> **About this exercise**:
Starting with the first line of the data below, copy each line up to and including the one containing "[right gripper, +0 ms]". Pictures stay out.

> **Dataset excerpts**:

-------

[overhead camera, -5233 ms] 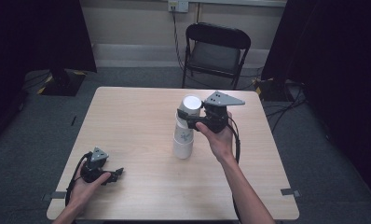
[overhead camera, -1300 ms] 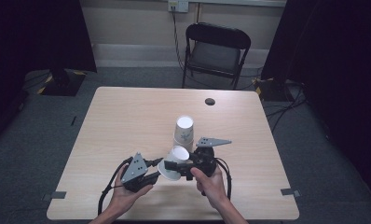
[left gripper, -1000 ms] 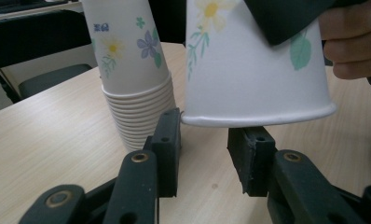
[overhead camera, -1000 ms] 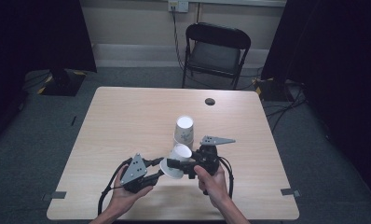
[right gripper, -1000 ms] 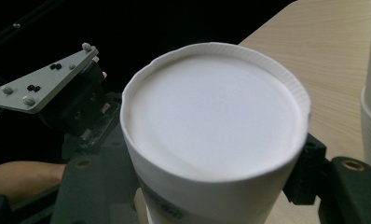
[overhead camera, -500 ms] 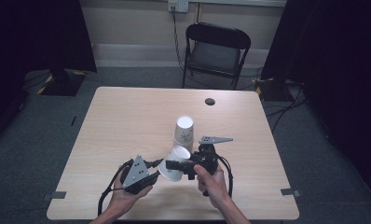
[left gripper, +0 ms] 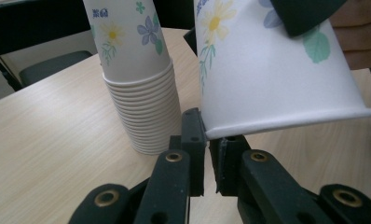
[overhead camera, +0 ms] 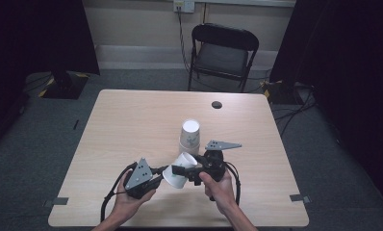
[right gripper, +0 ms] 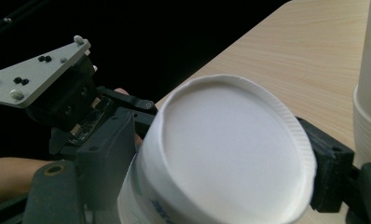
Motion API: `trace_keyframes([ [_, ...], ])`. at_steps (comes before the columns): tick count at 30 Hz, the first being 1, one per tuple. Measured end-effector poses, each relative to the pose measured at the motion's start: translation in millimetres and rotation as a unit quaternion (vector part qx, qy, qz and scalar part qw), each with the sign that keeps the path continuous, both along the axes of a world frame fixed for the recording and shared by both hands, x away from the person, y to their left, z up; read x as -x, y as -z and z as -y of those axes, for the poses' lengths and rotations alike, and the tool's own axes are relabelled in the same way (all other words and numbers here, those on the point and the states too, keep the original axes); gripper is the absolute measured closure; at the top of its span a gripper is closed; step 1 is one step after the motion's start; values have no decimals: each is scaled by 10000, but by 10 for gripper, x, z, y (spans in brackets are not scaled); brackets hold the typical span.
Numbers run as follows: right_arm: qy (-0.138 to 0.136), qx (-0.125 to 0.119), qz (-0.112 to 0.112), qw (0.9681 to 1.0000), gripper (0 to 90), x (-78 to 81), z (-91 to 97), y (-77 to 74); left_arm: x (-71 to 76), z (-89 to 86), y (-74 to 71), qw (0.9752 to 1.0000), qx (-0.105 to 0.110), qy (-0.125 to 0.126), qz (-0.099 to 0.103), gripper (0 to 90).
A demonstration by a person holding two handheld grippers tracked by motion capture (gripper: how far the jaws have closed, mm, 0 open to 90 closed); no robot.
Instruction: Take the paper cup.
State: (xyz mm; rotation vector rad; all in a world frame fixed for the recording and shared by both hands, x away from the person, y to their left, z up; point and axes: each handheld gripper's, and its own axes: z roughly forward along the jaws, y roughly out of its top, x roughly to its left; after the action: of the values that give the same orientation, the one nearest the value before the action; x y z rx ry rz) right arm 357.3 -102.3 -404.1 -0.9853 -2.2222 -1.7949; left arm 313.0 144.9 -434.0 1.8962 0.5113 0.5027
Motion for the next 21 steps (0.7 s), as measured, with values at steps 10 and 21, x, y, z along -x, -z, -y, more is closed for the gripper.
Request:
trace_keyframes([
  [10, 164, 2, 196, 9997, 156, -23, 86, -36, -34, -51, 7, 9992, 171, 17, -368, 862],
  [21, 326, 421, 916, 9944, 217, 15, 154, -134, -226, -223, 66, 9954, 83, -159, -941, 862],
])
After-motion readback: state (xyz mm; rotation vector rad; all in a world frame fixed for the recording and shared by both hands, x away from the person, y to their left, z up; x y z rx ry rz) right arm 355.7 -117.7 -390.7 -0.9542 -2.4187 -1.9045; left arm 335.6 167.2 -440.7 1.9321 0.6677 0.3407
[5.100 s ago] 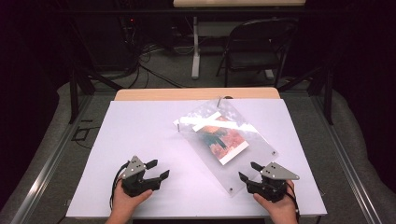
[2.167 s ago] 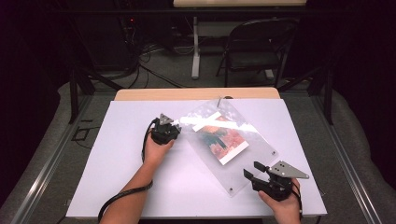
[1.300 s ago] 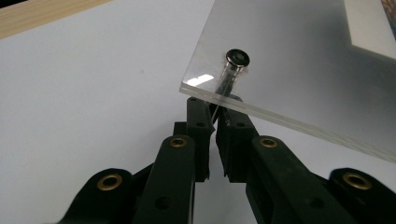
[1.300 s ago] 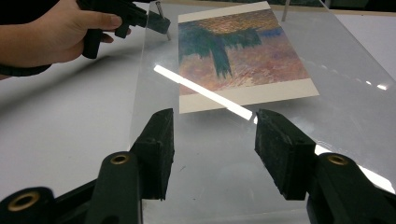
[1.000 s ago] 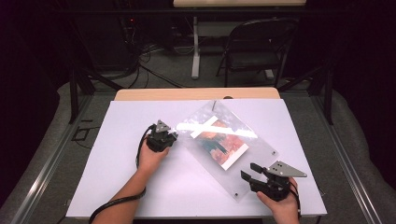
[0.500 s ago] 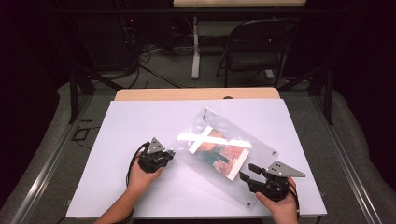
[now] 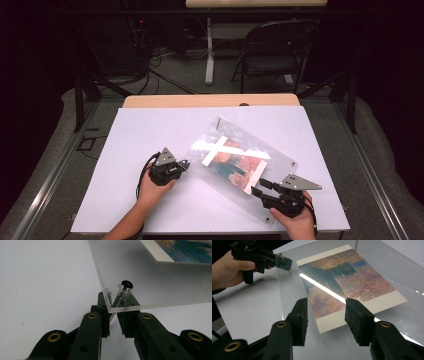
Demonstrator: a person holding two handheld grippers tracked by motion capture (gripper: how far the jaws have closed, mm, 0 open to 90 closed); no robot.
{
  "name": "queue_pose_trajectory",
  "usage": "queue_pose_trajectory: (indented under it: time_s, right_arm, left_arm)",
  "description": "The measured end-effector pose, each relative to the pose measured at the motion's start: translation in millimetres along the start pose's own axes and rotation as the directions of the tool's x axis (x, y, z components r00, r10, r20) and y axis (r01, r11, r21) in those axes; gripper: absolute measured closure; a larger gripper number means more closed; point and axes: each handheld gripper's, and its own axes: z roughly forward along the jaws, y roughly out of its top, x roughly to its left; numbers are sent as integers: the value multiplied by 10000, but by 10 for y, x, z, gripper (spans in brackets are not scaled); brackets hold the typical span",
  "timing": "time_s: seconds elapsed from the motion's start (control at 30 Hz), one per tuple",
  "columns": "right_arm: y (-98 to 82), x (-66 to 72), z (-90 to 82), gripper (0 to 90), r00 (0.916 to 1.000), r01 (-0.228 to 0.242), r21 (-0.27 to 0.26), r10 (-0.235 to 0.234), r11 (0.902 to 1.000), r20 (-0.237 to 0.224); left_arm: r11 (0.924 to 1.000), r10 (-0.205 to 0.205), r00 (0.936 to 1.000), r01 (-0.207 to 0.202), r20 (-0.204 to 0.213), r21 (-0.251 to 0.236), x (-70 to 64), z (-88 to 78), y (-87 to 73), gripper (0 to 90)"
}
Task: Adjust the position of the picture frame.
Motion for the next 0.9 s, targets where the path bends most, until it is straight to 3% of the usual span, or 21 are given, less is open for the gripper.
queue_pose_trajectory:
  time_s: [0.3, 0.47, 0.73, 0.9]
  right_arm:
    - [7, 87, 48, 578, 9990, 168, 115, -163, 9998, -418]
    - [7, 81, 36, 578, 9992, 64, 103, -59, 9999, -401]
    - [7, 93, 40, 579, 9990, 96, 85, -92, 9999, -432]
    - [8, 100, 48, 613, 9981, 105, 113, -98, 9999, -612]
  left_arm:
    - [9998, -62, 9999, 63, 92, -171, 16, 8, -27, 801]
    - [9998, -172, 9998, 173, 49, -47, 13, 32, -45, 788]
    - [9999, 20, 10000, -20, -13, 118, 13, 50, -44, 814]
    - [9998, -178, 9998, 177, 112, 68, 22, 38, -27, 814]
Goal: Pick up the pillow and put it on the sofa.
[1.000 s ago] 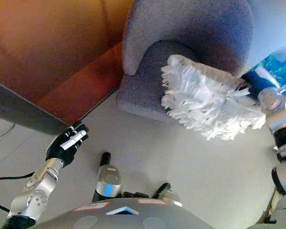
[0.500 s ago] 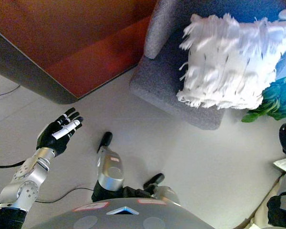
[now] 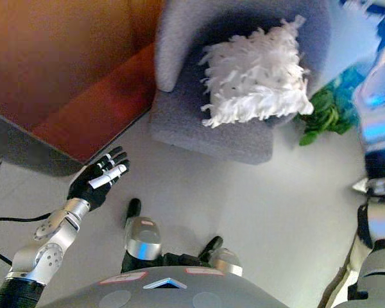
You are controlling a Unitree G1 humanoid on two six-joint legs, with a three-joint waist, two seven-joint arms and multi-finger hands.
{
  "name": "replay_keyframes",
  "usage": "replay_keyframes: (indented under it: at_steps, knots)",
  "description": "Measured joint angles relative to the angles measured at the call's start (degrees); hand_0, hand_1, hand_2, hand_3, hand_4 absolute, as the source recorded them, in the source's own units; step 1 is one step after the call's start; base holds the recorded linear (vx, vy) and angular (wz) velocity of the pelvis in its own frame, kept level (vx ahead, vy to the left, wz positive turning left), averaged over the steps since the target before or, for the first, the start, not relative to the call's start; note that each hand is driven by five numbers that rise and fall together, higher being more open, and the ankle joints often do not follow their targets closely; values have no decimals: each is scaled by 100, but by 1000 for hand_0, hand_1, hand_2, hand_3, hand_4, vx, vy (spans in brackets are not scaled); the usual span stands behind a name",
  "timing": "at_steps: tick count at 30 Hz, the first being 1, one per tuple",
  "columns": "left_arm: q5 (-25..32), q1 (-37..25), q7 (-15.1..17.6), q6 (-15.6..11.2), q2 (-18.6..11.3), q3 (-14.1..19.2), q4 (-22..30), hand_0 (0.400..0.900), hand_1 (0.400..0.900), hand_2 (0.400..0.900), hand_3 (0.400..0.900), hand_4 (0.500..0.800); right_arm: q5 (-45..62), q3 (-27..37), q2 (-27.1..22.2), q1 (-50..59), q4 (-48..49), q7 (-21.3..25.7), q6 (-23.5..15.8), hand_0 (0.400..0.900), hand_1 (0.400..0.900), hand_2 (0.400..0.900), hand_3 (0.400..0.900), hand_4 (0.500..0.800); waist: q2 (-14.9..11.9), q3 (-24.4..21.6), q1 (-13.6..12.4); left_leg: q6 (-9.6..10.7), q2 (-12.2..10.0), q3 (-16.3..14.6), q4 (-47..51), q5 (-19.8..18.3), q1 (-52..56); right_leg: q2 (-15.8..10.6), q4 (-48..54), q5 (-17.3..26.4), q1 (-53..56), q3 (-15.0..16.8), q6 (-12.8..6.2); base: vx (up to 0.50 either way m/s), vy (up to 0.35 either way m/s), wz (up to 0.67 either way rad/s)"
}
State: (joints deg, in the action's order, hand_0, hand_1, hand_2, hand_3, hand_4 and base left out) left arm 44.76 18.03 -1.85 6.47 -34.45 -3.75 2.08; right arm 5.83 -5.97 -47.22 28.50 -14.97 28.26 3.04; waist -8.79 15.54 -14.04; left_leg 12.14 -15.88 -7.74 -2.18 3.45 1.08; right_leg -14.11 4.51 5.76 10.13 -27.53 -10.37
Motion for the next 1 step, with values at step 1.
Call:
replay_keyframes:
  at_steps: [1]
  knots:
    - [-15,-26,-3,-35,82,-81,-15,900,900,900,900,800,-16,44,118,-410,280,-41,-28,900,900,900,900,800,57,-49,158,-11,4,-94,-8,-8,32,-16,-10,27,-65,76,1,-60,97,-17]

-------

> **Expected answer**:
[overhead camera, -5233 ms] 
[overhead camera, -1300 ms] 
[left gripper, -1000 ms] 
[overhead camera, -1000 ms] 
[right gripper, -1000 ms] 
[overhead camera, -500 ms] 
[left gripper, +0 ms] 
[overhead camera, +0 ms] 
[right gripper, +0 ms] 

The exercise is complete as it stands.